Today, the Horowitz Visual and Performing Arts Center (HVPA) has a modernized photo lab with the Carvells’ (Clarence and his wife, Martha) name on the wall. They were among the first HVPA donors as the building opened in 2006. But that wasn’t Carvell’s first instance of supporting photography enthusiasts at HCC.

He retired from a 15-year career as an electrical engineer in the mid-1970s and went into the real estate business before picking up photography as a hobby. He eventually earned associate degrees in business and art from HCC and made a successful proposition during his time as an instructor.

“The photography program was pretty sad,” Carvell says. “The equipment was old and didn’t work well. I couldn’t finish my photography courses because there wasn’t any color photo equipment. I had to take my color courses at UMBC.

“There was a darkroom in the basement of the old building,” he says. “It was pretty dingy, and it wasn’t well-equipped. There was a piano practice room next to it. I asked the dean if I could expand the darkroom and take over that piano room. I said I’d put up $25,000 for it if the school put up $25,000. They agreed.”

The result was a larger, updated darkroom with classroom space. Not only was it better for students, who previously struggled to learn photography in the old studio, the renovation helped HCC recruit instructors. “Teachers were a lot more willing to come because it was a better all-around facility,” Carvell says, adding that it lasted until the new HVPA building was opened.

An accomplished freelancer who has specialized in travel and outdoor photography for 30 years, Carvell fears that the arts are becoming an afterthought. He sees them losing ground to business and technology, which is one reason he sponsored the HVPA space. Seeing his name on a plaque was the least of his motivations.

“It wasn’t important to me,” he says. “But if it encourages people to donate and get involved, it’s worth having their name where people can see it and recognize them. That’s certainly one way of doing it.”

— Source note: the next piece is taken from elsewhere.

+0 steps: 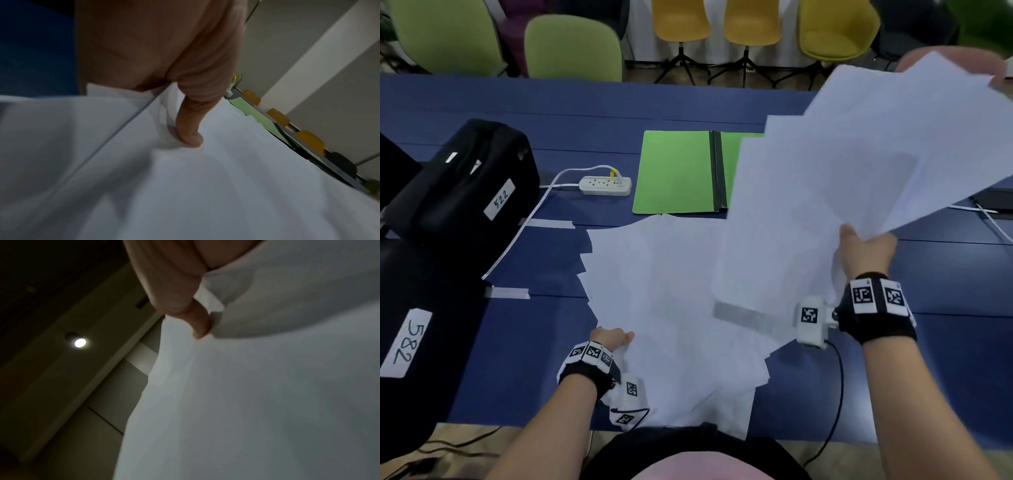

The HVPA is a gem and cultural hub for Columbia and greater Howard County. Carvell believes the same is true for the college in general.

“Without HCC the whole community would suffer,” he says. “It keeps people going. I meet people every day who have been to the school, gotten a degree or gone for different courses. I have friends who have taught there over the years. The fact that it’s here has a big impact.

“People don’t have to drive to College Park or Baltimore to get an education.”